Slack’s report on the
Company’s consolidated financial statements as of December 31, 2020 and 2019, did not contain an adverse opinion or a disclaimer
of opinion and was not qualified or modified as to uncertainty, audit scope or accounting principles, except that such report contained
an explanatory paragraph that stated that the Company had a loss from operations and an accumulated deficit and intends to fund operations
through future financing, of which no assurance can be given that the Company will be successful in raising such capital, and which factors
raised substantial doubt about the Company’s ability to continue as a going concern.
During the two most recent
fiscal years ended December 31, 2020 and 2019 and the subsequent interim period from January 1, 2021 through the date of Slack’s
resignation: (i) there were no “disagreements” (as such term is defined in Item 304(a)(1)(iv) of Regulation S-K) with Slack
on any matter of accounting principles or practices, financial statement disclosure, or auditing scope or procedure, which disagreements
if not resolved to the satisfaction of Slack, would have caused Slack to make reference to the subject matter of the disagreements in
connection with its report on the consolidated financial statements for such years; and (ii) there have been no “reportable events”
(as such term is defined in Item 304(a)(1)(v) of Regulation S-K).

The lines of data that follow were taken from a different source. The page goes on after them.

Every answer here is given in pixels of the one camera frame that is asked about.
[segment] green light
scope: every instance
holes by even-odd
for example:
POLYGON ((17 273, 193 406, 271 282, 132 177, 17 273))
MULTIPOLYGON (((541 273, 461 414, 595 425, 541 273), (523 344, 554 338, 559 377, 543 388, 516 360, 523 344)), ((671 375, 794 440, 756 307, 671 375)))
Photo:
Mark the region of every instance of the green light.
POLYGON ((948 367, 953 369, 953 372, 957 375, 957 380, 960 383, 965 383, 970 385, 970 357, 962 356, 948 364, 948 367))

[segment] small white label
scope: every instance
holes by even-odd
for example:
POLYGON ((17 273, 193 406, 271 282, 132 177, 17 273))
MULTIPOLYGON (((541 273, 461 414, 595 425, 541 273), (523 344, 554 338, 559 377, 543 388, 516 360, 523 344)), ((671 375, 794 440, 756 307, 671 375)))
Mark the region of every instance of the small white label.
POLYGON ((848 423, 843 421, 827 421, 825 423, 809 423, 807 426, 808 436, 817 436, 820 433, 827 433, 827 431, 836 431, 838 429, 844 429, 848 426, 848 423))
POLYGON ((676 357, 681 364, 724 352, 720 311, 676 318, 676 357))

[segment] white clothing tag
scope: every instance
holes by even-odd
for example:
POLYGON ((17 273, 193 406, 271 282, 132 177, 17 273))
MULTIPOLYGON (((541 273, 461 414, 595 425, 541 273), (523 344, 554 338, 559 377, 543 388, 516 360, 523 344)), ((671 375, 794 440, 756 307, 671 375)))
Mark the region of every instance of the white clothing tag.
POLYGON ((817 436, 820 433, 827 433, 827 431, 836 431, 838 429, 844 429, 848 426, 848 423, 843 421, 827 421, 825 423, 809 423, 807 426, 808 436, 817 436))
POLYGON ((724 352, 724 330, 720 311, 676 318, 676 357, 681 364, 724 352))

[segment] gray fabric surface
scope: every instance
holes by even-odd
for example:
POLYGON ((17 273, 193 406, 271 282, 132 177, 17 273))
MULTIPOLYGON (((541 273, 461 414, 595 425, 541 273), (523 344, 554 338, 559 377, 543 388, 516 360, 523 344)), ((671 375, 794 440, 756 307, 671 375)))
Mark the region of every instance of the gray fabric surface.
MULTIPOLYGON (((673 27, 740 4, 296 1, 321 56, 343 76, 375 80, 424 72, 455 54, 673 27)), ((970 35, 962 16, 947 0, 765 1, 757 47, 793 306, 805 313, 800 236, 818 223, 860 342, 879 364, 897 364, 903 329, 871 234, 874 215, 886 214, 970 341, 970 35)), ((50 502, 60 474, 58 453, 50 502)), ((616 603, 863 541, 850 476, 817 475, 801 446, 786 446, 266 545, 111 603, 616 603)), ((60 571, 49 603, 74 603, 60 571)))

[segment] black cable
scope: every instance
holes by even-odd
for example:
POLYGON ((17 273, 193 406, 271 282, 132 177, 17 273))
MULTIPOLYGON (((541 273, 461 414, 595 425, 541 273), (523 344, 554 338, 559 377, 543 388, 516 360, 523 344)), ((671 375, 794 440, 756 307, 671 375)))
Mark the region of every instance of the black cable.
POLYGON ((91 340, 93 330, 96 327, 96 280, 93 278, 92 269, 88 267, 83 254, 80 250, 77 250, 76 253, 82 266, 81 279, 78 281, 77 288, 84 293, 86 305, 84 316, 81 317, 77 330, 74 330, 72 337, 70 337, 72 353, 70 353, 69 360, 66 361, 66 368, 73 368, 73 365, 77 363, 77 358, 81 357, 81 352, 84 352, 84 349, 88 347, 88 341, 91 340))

The Company provided Slack
with a copy of the disclosure it is making herein in response to Item 304(a) of Regulation S-K and requested that Slack furnish the Company
with a copy of its letter addressed to the SEC, pursuant to Item 304(a)(3) of Regulation S-K, stating whether Slack agrees with the statements
made by the Company in response to Item 304(a) of Regulation S-K and, if not, stating the respects in which it does not agree. As the
Slack firm has closed, the Company does not expect to receive such letter from Slack.